Correlation of Security Events
Definition: The process of interpreting relationships between data points to identify significant security incidents.
Correlation Rules: Statements that match certain conditions using logical expressions (AND, OR) and operators (e.g., ==, <, >).
Example: A single login failure should not generate alerts, but multiple failures for the same account in one hour should trigger investigation.
Alerting and Monitoring Activities
Functionality of SIEM: Facilitates alerting, reporting, and archiving after data collection and aggregation.
Single Pane of Glass: Refers to the consolidated view provided by the SIEM for managing security activities.
Threat Intelligence Feed: Integrates known threat actor indicators with the network's collected data for enhanced alerting capabilities.
Alert Response and Remediation
Incident Response Process: Includes analysis, containment, eradication, and recovery related to alerts.
Validation: Analysts determine whether an alert is a true positive or a false positive.
Quarantine: Involves isolating indicators of compromise (e.g., network addresses, hosts, files).
Automation Advantages: SIEM systems can automate validation and remediation processes via integrations with other security products.
Reporting Functionality
Purpose: Provides managerial insight into the security system's status.
Types of Reports:
Executive Reports: High-level summaries for decision-makers.
Manager Reports: Detailed operational data for cybersecurity leaders.
Compliance Reports: Information as required by regulatory agencies.
Typical Reporting Metrics:
Authentication data, privileged user account anomalies, incident statistics, and trend analyses.
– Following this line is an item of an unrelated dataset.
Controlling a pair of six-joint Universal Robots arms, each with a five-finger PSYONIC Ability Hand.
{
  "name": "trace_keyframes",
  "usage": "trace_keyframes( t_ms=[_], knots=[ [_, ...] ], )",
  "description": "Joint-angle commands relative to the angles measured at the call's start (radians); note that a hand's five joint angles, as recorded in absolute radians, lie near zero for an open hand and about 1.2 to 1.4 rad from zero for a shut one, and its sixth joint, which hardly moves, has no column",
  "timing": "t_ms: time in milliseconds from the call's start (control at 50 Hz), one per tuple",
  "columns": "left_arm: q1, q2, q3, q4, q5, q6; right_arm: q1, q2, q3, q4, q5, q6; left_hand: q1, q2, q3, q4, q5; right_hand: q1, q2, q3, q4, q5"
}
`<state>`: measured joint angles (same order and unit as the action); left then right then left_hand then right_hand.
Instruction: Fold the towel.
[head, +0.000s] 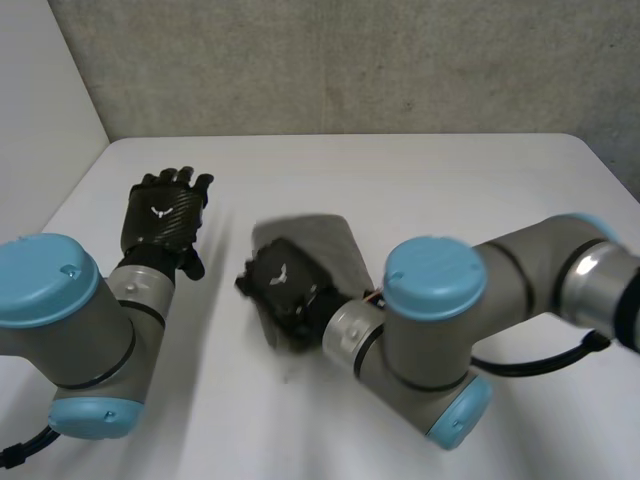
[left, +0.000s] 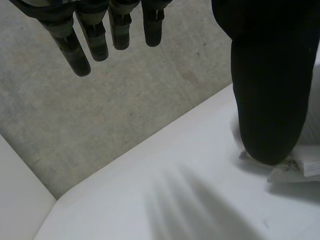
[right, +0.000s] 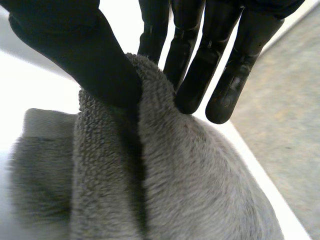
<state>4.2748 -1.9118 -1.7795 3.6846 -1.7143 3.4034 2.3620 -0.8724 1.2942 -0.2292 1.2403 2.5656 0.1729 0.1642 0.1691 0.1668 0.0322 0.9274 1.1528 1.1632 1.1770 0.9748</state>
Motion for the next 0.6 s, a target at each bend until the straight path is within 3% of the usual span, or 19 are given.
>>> trace_keyframes(
  t_ms=[20, 40, 80, 100, 160, 260, 380, 480, 600],
  knots=[
    [-0.007, 0.002, 0.02, 0.0, 0.007, -0.001, 0.01, -0.031, -0.026, 0.021, 0.12, 0.026, 0.002, 0.01, 0.005, 0.008, -0.032, -0.493, -0.719, -0.729, -0.743, -0.715],
    [-0.007, 0.002, 0.02, 0.0, 0.007, -0.001, 0.008, -0.068, -0.027, 0.016, 0.151, 0.083, 0.002, 0.01, 0.005, 0.008, -0.032, -0.665, -0.89, -0.9, -0.914, -0.886],
    [-0.013, -0.001, 0.058, 0.0, 0.005, -0.003, 0.003, -0.097, -0.029, 0.016, 0.171, 0.146, 0.005, 0.014, 0.009, 0.011, -0.028, -0.745, -0.97, -0.981, -0.994, -0.967],
    [-0.013, -0.001, 0.058, 0.0, 0.005, -0.003, 0.003, -0.097, -0.029, 0.016, 0.171, 0.146, 0.005, 0.014, 0.009, 0.011, -0.028, -0.746, -0.971, -0.981, -0.995, -0.967],
    [-0.029, -0.001, 0.092, 0.0, 0.005, -0.016, -0.052, -0.172, -0.015, 0.025, 0.192, 0.339, 0.011, 0.02, 0.015, 0.017, -0.023, -0.753, -0.978, -0.989, -1.003, -0.975],
    [-0.088, -0.019, 0.176, -0.003, 0.007, -0.078, -0.127, -0.186, -0.021, 0.063, 0.189, 0.471, 0.04, 0.049, 0.044, 0.047, 0.007, -0.753, -0.978, -0.989, -1.003, -0.975],
    [-0.136, -0.082, 0.249, -0.058, 0.028, -0.139, -0.193, -0.076, -0.081, 0.114, 0.179, 0.501, 0.041, 0.049, 0.044, 0.047, 0.007, -0.753, -0.978, -0.989, -1.003, -0.975],
    [-0.147, -0.209, 0.334, -0.265, 0.079, -0.272, -0.208, 0.018, -0.139, 0.154, 0.14, 0.504, 0.029, 0.038, 0.033, 0.035, -0.005, -0.753, -0.978, -0.989, -1.003, -0.975],
    [-0.144, -0.296, 0.353, -0.344, 0.078, -0.337, -0.211, 0.107, -0.197, 0.199, 0.094, 0.505, 0.026, 0.035, 0.03, 0.032, -0.008, -0.753, -0.978, -0.989, -1.003, -0.975]
  ],
)
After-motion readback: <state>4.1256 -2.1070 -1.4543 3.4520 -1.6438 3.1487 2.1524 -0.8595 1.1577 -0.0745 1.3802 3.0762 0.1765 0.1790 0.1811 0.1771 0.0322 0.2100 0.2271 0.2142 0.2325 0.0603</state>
Archiving and Data Retention
Retention Policy: Ensures historical data is maintained for defined periods for forensic evidence or compliance needs.
Log Rotation Scheme: Manages data to prevent performance degradation of SIEM by archiving outdated information.
Alert Tuning and Management
Need for Alert Tuning: Helps reduce false positives that waste analysts' time and can lead to alert fatigue.
Consequences of Alert Fatigue: Analysts may overlook serious incidents due to being overwhelmed by low-priority alerts.
False and True Negatives: Importance in assessing alert system performance; true negatives reflect accurately permitted events, while false negatives represent missed alerts about real threats.
Strategies for Reducing False Positives
Machine Learning (ML): Analyzes data sets produced by SIEM to adjust alert rules dynamically.
Rule Refinement: Adjust parameters based on feedback from analysts.
Dedicated Group Handling: Redirect high-volume alerts to specialized teams to mitigate spamming analysts' dashboards.
Continuous Monitoring: Oversight of alert volume and analyst feedback to adjust sensitivity.
Infrastructure Monitoring
Network Monitor vs. SIEM: Network monitors collect data about the health of network infrastructure but do not analyze traffic patterns in the same context as SIEM.
Usage of SNMP: Simple Network Management Protocol (SNMP) is used to monitor network appliances and detect issues.
NetFlow Monitoring
Definition: Cisco-developed method for reporting network flow to structured databases, now IETF standard as IPFIX.
Flow Collector: Records metadata about traffic instead of each frame.
5-Tuple Definition: Key information defining a traffic flow: Source address, destination address, protocol, source port, destination port.
7-Tuple: Adds input interface and IP type of service information.
System Monitoring
Functionality: Similar reporting for computer hosts as network monitors do for infrastructure.
Log Importance: Logs are crucial for diagnosing issues and providing security audit trails.
Antivirus and Endpoint Protection
Modern Solutions: Emphasis on endpoint protection platforms (EPPs) over traditional antivirus (A-V) solutions, incorporating AI and behavior analytics for threat detection.
Vulnerability Management and Compliance Scanning
Function of Vulnerability Scanners: Assess configurations and settings against established benchmarks to identify vulnerabilities or misconfigurations.
SCAP Overview: Security Content Automation Protocol (SCAP) facilitates automated compliance scanning and vulnerability assessment.
OVAL and XCCDF: XML schemas involved in determining system security status and best pratic configurations.